It is a fine collection of Northern lights. Seamus Heaney is to open an exhibition of paintings by Basil Blackshaw and sculpture by Carolyn Mulholland. He has known the two northerners "since the beginning of my own life as a writer," he tells us. "Both of them are like people on a secret errand, passing themselves off as sociable citizens just like the rest of us, but in reality they belong to a different jurisdiction of the spirit."
All eyes turn to the pair of them, smirking away at the idea. The two artists have drawn a great selection of fans to the Peppercanister Gallery at 3, Herbert Street.
Among them are Cherith McKinstry, an artist herself, remembering the first time she met Blackshaw - when he was 19 with "lovely, thick black hair and rosy cheeks". Now white-haired, he is here with his partner, Helen Falloon. Davy Hammond, the singer (and film-maker) from Belfast, enters. One of his next singing engagements will be in Dunlewey, Co Donegal at the end of this month. Also from the North are close and long-standing friends of Mulholland, Ruth and Alan Rankin.
Graham Gingles from Ballygalley in Co Antrim with his partner, Jude Stephens, an anthropologist and sometime model for Blackshaw, have come south to view the work also. And sure enough, Jude does feature in Seated Nude.

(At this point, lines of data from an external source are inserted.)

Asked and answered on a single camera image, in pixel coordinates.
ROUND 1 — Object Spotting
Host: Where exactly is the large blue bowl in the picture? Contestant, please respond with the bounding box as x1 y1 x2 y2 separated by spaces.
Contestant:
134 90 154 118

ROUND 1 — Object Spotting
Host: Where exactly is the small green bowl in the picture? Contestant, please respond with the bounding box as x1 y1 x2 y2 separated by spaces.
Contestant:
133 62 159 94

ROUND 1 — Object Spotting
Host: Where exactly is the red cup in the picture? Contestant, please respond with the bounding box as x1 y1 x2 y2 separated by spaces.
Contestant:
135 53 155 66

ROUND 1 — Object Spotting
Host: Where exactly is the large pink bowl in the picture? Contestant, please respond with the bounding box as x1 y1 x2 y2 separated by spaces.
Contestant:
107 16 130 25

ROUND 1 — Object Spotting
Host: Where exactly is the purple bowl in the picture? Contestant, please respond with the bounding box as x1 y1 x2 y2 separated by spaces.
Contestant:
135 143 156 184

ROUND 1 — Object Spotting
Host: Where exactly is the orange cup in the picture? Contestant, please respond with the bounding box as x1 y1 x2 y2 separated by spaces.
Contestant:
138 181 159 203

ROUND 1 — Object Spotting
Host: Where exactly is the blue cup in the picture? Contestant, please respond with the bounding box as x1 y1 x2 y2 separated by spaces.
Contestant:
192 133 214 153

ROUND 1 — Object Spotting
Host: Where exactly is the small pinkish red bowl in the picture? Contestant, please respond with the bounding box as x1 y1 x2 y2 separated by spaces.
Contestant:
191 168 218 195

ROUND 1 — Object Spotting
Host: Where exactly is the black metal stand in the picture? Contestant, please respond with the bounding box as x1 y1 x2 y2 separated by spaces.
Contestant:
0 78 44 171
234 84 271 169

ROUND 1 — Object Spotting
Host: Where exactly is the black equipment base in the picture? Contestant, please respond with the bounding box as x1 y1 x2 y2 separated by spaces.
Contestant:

Marie Heaney is looking forward to the rest of the summer and relaxing after all the travelling. In the autumn, she has a children's book - with illustrations by P.J. Lynch - to be called The Name Upon the Harp, coming out.
Mulholland is shy and enigmatic, explaining that her tall, dramatic bronze piece, Flower, has the sharp, metallic look of an object that comes alive in the toy-shop at night to catch mice. "You can imagine it scuttling around," she says. And do you know, you can.